I was working with a CRAN package called RFGLS...
http://cran.r-project.org/web/packages/RFGLS/index.html
...and I was getting an error. After a few rounds of testing I realized
that the error was caused by a FAMID variable that was of character type.
The problem seemed to be that gls.batch() expected FAMID to be integers,
but the default ought to be character type because family and individual
IDs in nearly all genetic-analysis software are character strings (they
might even be people's names).
This was the error:
Error in sum(blocksize) : invalid 'type' (character) of argument
Calls: gls.batch -> bdsmatrix
To figure out more about it, I spent a bunch of time to go from CMD BATCH
mode to an interactive session so that I could look at traceback(). That
got me this additional info:
> traceback()
2: bdsmatrix(sizelist, lme.out$sigma at blocks, dimnames = list(id, id))
bdsmatrix() is from a package on which RFGLS depends:
http://cran.r-project.org/web/packages/bdsmatrix/index.html
The problem is that RFGLS's gls.batch() function is sending something to
bdsmatrix's bdsmatrix() that it can't handle. So I look at the code for
bdsmatrix() and I see this:
if (any(blocksize <= 0))
stop("Block sizes must be >0")
if (any(as.integer(blocksize) != blocksize))
stop("Block sizes must be integers")
n1 <- as.integer(sum(blocksize))
The condition any(as.integer(blocksize) != blocksize)) fails (is TRUE)
only if blocksize contains one or more noninteger numeric values. It
doesn't fail if blocksize is character or logical if the character strings
are integers. Example:
> 4=="4"
[1] TRUE
That's an interesting feature of R, but I guess that's how it works.
Also this:
> 1=="1"
[1] TRUE
> 1==TRUE
[1] TRUE
> "1"==TRUE
[1] FALSE
bdsmatrix() has no test that blocksize is numeric, so it fails when
sum(blocksize) cannot sum character strings.
Next I had to figure out where RFGLS's gls.batch() is going wrong in
producing sizelist. It is created in a number of steps, but I identified
this line as especially suspicious:
test.dat$famsize[test.dat$FTYPE!=6]=ave(test.dat$FAMID[test.dat$FTYPE!=6],test.dat$FAMID[test.dat$FTYPE!=6],FUN=length)

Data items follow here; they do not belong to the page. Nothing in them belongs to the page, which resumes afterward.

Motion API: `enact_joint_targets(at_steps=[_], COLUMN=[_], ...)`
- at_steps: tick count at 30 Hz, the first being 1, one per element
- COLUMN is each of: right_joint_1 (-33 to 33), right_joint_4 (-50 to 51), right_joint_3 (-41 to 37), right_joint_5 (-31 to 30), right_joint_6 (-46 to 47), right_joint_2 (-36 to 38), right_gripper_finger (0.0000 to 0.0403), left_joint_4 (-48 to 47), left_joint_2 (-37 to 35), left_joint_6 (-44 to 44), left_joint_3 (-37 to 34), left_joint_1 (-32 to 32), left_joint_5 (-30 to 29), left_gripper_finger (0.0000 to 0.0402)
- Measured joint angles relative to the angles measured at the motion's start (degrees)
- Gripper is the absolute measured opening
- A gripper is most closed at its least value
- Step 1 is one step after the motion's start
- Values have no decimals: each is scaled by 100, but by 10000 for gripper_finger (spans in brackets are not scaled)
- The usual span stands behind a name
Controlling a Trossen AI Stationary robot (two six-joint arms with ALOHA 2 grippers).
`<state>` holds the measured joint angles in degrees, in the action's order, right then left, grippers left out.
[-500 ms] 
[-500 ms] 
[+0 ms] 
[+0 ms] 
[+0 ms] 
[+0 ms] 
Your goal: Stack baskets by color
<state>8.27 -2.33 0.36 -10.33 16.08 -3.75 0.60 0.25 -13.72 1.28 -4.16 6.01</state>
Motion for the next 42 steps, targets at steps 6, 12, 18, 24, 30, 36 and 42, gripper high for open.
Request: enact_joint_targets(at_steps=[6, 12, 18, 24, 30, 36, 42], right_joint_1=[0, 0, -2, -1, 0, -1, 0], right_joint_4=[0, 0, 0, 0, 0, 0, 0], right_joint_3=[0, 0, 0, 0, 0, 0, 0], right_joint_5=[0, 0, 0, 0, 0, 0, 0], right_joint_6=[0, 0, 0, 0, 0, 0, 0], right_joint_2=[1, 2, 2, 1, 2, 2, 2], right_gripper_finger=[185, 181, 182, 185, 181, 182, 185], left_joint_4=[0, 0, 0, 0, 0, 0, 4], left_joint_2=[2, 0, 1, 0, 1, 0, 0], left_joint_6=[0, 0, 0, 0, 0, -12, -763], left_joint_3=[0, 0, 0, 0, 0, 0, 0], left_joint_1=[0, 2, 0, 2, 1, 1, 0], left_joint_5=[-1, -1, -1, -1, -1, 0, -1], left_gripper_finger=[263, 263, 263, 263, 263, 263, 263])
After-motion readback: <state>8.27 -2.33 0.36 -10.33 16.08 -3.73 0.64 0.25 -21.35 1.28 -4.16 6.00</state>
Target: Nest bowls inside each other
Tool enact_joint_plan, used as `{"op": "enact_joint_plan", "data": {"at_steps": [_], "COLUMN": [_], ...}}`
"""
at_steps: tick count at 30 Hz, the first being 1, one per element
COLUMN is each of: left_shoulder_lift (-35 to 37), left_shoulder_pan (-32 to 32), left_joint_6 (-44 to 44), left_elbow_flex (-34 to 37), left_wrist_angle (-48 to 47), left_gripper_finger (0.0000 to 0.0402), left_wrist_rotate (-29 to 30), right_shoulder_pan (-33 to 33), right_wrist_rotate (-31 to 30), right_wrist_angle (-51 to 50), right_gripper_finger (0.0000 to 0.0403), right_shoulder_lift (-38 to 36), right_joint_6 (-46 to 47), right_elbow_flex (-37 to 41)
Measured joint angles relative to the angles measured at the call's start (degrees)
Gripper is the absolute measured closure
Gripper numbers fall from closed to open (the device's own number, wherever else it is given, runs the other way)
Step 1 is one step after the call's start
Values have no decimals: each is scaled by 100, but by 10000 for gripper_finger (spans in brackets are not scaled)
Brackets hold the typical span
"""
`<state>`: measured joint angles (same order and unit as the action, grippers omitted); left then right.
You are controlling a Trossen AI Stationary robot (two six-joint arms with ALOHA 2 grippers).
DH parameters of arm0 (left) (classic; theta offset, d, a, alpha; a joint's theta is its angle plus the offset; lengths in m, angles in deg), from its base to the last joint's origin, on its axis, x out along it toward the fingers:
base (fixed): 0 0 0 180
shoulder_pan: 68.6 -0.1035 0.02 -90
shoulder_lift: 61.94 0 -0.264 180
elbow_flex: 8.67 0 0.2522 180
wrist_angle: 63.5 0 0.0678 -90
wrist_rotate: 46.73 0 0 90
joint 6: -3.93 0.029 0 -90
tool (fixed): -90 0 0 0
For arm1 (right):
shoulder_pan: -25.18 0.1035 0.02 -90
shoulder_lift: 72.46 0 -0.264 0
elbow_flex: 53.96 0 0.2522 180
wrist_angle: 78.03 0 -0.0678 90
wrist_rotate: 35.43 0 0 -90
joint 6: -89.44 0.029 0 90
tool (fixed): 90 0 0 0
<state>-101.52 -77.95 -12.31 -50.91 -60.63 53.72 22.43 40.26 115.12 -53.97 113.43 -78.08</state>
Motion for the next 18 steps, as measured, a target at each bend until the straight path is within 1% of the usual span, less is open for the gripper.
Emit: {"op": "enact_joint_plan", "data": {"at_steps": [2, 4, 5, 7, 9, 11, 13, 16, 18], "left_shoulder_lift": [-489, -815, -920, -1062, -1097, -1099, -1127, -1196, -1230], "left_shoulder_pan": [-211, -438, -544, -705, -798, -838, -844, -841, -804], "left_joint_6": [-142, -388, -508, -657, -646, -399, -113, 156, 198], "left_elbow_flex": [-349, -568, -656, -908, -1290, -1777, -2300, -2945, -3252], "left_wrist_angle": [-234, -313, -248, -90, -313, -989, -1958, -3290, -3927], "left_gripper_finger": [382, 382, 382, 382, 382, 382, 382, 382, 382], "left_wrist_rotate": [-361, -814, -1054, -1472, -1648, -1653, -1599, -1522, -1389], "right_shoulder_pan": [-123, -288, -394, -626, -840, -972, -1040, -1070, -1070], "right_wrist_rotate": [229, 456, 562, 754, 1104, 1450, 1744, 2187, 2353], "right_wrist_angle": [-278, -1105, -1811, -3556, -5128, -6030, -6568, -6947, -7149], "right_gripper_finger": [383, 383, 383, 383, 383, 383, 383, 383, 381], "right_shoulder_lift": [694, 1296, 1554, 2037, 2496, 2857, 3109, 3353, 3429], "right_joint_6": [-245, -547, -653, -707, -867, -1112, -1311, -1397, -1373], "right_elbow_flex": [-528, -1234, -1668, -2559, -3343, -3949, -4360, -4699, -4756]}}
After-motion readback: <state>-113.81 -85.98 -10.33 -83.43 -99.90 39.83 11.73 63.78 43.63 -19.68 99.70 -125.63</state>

famsize was later converted to sizelist, and this line also includes
FAMID, so this is likely where the problem originates. Of course this is
the big problem with debugging -- it's hard to find the source of an error
that occurs far downstream in another function from a different package.
I see that ave() is used, so I have to understand ave().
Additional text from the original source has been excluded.